[Saved data entries]
:::
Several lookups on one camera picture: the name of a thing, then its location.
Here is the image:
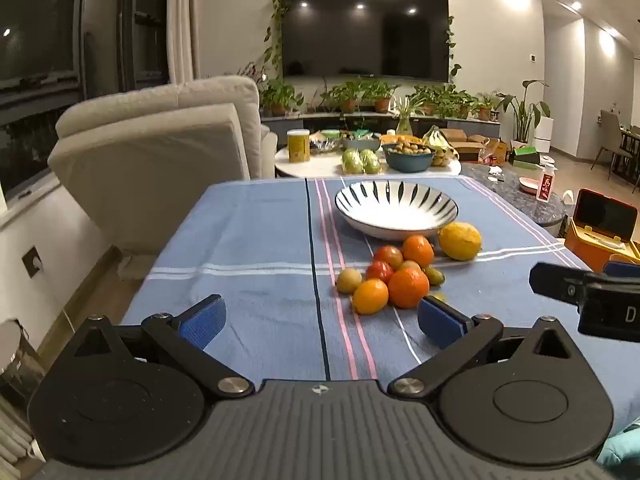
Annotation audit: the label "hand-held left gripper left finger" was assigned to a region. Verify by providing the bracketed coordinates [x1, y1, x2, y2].
[75, 294, 255, 401]

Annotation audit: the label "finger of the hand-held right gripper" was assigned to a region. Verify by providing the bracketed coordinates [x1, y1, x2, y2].
[602, 260, 640, 280]
[529, 261, 588, 307]

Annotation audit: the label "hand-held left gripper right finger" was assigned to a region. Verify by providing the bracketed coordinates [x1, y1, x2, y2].
[387, 296, 576, 400]

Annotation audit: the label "yellowish orange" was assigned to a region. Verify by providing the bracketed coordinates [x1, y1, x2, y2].
[352, 278, 390, 316]

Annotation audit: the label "small red apple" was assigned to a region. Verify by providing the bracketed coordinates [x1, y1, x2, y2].
[372, 245, 404, 270]
[365, 260, 396, 285]

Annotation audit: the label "large yellow lemon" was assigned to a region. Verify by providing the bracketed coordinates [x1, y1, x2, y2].
[438, 222, 483, 262]

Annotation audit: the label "white blue striped bowl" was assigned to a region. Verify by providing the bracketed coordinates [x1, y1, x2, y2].
[334, 180, 460, 241]

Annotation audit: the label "orange open tool case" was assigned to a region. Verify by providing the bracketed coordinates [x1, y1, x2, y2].
[564, 188, 640, 273]

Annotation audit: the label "blue striped tablecloth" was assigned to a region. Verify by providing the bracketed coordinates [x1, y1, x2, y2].
[121, 176, 640, 433]

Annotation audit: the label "grey marble round table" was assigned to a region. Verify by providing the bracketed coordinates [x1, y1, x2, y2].
[460, 162, 576, 226]

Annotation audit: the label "white bottle with red label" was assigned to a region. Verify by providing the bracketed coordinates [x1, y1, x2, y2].
[536, 165, 556, 203]

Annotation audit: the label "dark dining table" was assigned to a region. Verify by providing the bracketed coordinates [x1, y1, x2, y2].
[620, 127, 640, 186]

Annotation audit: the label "green box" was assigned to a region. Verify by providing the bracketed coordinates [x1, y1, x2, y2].
[512, 146, 541, 168]

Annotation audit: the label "grey dining chair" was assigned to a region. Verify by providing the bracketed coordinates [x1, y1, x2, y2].
[591, 109, 628, 181]

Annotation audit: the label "red snack bag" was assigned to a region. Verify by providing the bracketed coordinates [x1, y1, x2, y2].
[477, 142, 508, 165]

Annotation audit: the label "white air purifier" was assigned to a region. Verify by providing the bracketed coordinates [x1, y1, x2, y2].
[534, 116, 555, 153]

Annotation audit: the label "open cardboard box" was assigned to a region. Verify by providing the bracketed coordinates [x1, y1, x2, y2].
[440, 129, 493, 150]

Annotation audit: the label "large teal bowl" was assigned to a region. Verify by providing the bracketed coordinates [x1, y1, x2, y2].
[382, 144, 437, 173]

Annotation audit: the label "tall large-leaf plant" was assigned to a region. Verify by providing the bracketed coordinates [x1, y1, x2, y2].
[495, 79, 551, 146]

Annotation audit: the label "beige recliner sofa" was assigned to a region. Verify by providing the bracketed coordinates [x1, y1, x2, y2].
[47, 76, 278, 253]

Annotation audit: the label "bunch of bananas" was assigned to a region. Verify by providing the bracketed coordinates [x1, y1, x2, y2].
[422, 126, 461, 167]

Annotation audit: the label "potted green plant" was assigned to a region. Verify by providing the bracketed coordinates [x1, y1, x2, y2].
[475, 92, 501, 122]
[327, 80, 368, 114]
[362, 80, 401, 113]
[260, 79, 305, 117]
[447, 87, 478, 120]
[407, 84, 453, 117]

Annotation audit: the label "metal trash can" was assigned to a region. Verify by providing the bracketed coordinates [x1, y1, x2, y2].
[0, 319, 46, 411]

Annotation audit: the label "white round coffee table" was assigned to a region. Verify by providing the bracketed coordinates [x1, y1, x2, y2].
[274, 146, 463, 178]

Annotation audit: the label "small teal bowl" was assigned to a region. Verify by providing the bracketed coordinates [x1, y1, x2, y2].
[342, 132, 383, 152]

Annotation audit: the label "yellow can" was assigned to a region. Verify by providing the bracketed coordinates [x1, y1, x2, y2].
[287, 129, 312, 163]

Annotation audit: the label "glass vase with green plant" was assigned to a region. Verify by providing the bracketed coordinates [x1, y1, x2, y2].
[392, 95, 418, 136]

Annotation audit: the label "dark snack packets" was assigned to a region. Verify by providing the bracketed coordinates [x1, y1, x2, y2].
[310, 132, 343, 153]

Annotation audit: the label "red flower plant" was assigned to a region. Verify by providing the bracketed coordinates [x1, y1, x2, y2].
[240, 62, 268, 86]

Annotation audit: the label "beige curtain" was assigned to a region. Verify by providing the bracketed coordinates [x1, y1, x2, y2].
[166, 0, 201, 83]

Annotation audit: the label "dark window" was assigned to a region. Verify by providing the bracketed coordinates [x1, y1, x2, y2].
[0, 0, 168, 201]

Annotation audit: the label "dark wall outlet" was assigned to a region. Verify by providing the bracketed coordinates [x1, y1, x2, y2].
[21, 246, 45, 279]

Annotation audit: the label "black wall television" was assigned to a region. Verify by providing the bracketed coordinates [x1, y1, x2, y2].
[281, 0, 451, 82]

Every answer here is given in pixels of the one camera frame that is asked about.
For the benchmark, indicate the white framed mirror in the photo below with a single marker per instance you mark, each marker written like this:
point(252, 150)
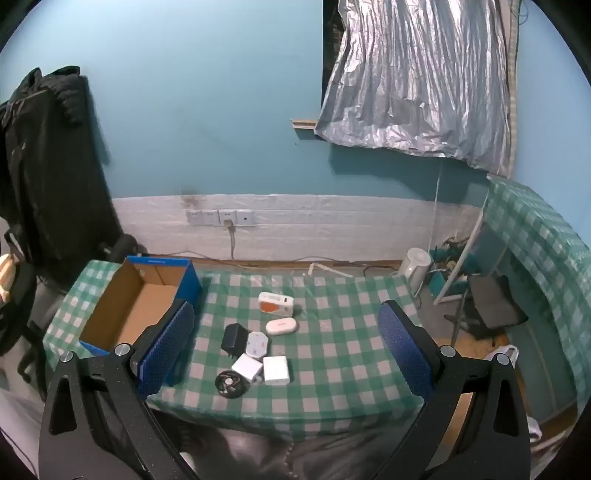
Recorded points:
point(487, 249)

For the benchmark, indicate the black charger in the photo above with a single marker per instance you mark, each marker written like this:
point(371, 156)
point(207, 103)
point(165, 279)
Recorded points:
point(233, 339)

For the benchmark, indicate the white plastic strip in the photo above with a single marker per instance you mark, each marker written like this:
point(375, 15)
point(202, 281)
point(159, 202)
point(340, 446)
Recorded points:
point(330, 270)

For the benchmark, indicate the black folding chair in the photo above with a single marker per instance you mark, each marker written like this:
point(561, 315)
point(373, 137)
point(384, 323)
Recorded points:
point(494, 300)

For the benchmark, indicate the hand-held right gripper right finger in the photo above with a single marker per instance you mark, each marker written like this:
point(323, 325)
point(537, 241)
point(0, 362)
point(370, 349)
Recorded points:
point(406, 350)

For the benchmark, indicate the white oval device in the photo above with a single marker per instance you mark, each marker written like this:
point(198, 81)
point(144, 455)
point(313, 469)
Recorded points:
point(282, 326)

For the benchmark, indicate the green checked cover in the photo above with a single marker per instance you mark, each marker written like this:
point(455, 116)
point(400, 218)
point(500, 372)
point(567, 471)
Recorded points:
point(540, 240)

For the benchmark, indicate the round black metal disc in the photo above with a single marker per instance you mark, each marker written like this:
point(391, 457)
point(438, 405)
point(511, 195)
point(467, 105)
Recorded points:
point(231, 384)

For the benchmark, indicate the light wooden object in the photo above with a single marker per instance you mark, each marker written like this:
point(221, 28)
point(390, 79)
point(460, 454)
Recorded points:
point(7, 277)

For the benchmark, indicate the green checked tablecloth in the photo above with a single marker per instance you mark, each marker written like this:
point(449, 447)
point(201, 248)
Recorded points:
point(332, 360)

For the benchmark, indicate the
:::
Work task – The result should consist solely of the lines from the one that contains "point(438, 405)" to the last line of the records above, reproduced exactly.

Completed task –
point(438, 405)
point(511, 195)
point(467, 105)
Recorded points:
point(231, 384)

For the benchmark, indicate the light wooden object in the photo above with a single marker per instance you mark, each marker written like this:
point(221, 28)
point(390, 79)
point(460, 454)
Recorded points:
point(7, 277)

For the benchmark, indicate the green checked tablecloth in the photo above with a single marker per instance you mark, each marker written like this:
point(449, 447)
point(201, 248)
Recorded points:
point(332, 360)

For the benchmark, indicate the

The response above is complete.